"""

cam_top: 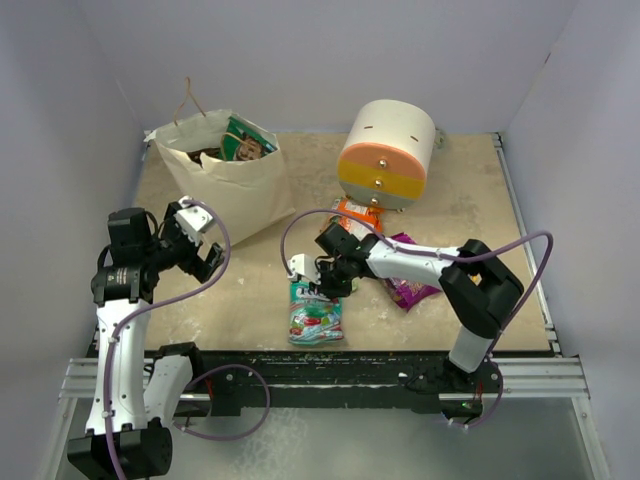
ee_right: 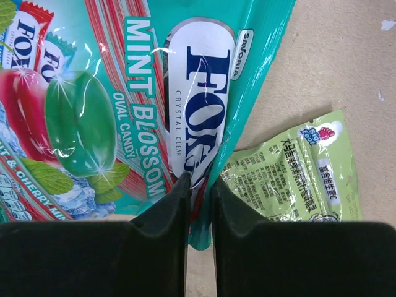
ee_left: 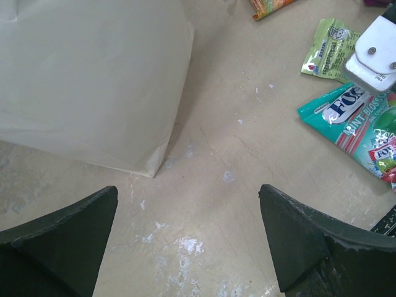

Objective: Place the snacks into the paper bag
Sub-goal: Pick up the snack from the center of the board.

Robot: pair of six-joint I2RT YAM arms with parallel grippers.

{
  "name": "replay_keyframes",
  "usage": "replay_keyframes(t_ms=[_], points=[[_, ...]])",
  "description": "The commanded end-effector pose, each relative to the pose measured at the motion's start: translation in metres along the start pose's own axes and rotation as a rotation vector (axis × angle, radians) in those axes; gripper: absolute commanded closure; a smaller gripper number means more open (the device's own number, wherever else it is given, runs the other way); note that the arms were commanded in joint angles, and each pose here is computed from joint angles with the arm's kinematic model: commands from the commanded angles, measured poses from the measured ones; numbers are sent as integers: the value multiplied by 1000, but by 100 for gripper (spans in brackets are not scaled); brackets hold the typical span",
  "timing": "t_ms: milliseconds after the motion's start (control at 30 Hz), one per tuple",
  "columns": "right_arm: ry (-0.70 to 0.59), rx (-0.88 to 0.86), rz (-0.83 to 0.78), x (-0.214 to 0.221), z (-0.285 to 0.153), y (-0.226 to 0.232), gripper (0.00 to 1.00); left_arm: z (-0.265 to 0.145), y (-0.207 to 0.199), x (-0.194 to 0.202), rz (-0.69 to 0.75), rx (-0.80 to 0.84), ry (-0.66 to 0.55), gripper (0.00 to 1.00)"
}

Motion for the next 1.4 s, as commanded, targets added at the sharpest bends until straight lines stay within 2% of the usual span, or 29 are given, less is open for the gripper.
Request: replay_keyframes(t_ms=[0,200,300,500,800,1067,1367], points=[[-11,44,-19,-13,-16,-13,85,2,-1,-4,38,33,-19,1],[-27,97,-55,-26,-45,-21,93,4,-4,-6,49,61,-24,1],[-40,127,-69,-31,-56,-25,100,5,-8,-7,55,98,-37,1],[-69,194,-100,-42,-77,-34,100,8,-14,-14,17,154,-52,0],[-210,332,-218,-96,-136,-66,100,10,-31,-33,-78,319,-50,2],[-313,447,-263,-137,-182,-89,100,18,-59,-66,-39,446,-30,4],[-413,508,-276,-162,-223,-88,100,36,-74,-79,-118,590,-22,5]])
Point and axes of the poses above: each gripper's point midway between its finger pads, its own z axis out along the fingers, its own y axis along the line the jaws close on, x = y × z, the point moved 3 cm from there along -z, back along the fingers, and after that the axes turned 15 degrees about -z, right-handed, at the moved point
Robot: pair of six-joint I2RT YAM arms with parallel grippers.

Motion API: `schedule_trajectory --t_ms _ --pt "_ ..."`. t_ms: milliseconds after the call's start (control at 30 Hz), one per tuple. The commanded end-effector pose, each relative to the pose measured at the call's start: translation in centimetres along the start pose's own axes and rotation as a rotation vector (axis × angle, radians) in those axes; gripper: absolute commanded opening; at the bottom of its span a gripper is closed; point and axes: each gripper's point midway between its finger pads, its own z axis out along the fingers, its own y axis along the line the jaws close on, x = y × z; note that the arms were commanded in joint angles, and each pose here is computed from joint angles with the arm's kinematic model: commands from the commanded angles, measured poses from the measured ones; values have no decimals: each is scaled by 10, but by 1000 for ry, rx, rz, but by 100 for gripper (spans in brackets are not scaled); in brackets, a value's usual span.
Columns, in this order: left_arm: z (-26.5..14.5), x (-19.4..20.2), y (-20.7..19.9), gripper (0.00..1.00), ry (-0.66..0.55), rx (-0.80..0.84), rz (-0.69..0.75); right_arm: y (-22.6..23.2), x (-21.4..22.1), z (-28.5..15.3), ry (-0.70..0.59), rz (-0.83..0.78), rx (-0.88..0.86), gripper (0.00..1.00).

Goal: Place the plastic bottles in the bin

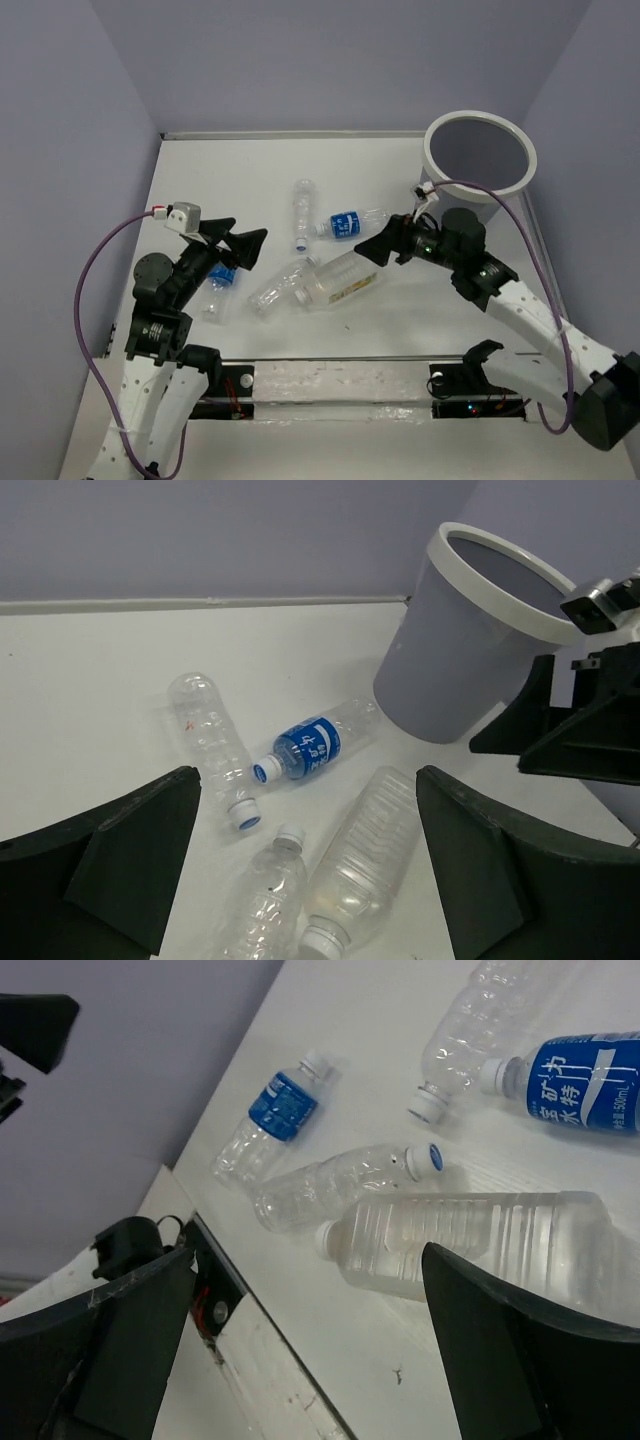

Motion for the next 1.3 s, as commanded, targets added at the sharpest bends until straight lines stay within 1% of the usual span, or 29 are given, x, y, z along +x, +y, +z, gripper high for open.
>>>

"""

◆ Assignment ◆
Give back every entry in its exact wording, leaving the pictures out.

◆ Result ◆
cam_top: 
ee_right: 
ee_left: 

Objective: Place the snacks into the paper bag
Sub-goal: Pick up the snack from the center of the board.

Robot: pair of six-joint I2RT YAM arms with parallel grippers.

{
  "name": "replay_keyframes",
  "usage": "replay_keyframes(t_ms=[_], points=[[_, ...]])",
  "description": "The commanded end-effector pose, each relative to the pose measured at the motion's start: translation in metres along the start pose's own axes and rotation as a rotation vector (axis × angle, radians) in those axes; gripper: absolute commanded closure; a smaller gripper number means more open (the device's own number, wherever else it is given, runs the other way); note that the arms were commanded in joint angles, and each pose here is computed from joint angles with the arm's kinematic model: commands from the commanded angles, measured poses from the measured ones; numbers are sent as integers: the value multiplied by 1000, but by 100 for gripper (spans in brackets are not scaled); brackets hold the typical span",
  "timing": "t_ms: milliseconds after the motion's start (control at 30 Hz), one per tuple",
  "columns": "right_arm: ry (-0.70 to 0.59), rx (-0.88 to 0.86), rz (-0.83 to 0.78), x (-0.214 to 0.221), z (-0.285 to 0.153), y (-0.226 to 0.232), gripper (0.00 to 1.00); left_arm: z (-0.265 to 0.145), y (-0.207 to 0.199), x (-0.194 to 0.202), rz (-0.69 to 0.75), rx (-0.80 to 0.84), ry (-0.66 to 0.55), gripper (0.00 to 1.00)"
}

Motion for the next 1.4 s, as commanded, targets added at the sharpest bends until straight lines stay within 2% of the usual span, or 29 are given, less is open for the gripper.
Request: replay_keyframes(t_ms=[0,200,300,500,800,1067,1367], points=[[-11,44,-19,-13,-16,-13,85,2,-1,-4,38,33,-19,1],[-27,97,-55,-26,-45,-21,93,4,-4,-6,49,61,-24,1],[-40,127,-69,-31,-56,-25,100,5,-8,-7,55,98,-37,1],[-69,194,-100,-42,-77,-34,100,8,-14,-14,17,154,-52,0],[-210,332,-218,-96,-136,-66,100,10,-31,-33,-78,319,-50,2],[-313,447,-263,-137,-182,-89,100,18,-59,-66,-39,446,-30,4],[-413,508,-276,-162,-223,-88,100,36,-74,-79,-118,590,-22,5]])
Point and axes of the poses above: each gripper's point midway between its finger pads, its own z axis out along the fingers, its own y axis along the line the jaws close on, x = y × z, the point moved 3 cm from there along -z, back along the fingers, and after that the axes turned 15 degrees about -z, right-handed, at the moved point
Robot: pair of six-joint I2RT YAM arms with parallel grippers.

Motion API: `schedule_trajectory --t_ms _ --pt "_ ..."`. t_ms: milliseconds after the call's start (control at 30 Hz), one per tuple. The commanded end-effector pose, each relative to the pose measured at the call's start: translation in centimetres along the start pose's own axes and rotation as a rotation vector (axis × angle, radians) in those axes; gripper: absolute commanded opening; at the bottom of its span a gripper is closed; point and axes: each gripper's point midway between its finger pads, its own z axis out along the fingers, its own y axis along the line the jaws close on, x = y × z; note that the arms were commanded in joint angles, and each pose here is computed from joint angles with the arm's kinematic model: commands from the commanded angles, measured poses from the measured ones; values have no decimals: each is scaled by 10, but by 1000 for ry, rx, rz, but by 100 for gripper (spans in brackets are not scaled); in brackets, a value's usual span.
Columns, in this order: left_arm: z (-26.5..14.5), x (-19.4..20.2), y (-20.7..19.9), gripper (0.00..1.00), ry (-0.66..0.55), rx (-0.80..0.84), rz (-0.69..0.75); right_arm: y (-22.6..23.2), x (-21.4..22.1), z (-28.5..15.3), ry (-0.70..0.59), rz (-0.83..0.78), rx (-0.88..0.86), gripper (0.00..1.00).

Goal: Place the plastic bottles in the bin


Motion for the next 1.3 s, as commanded, targets added at the sharpest bends until straight lines stay within 1% of the usual span, or 29 are given, x, y, z along +x, +y, +z, gripper high for open.
>>>

Response complete; there is no more output.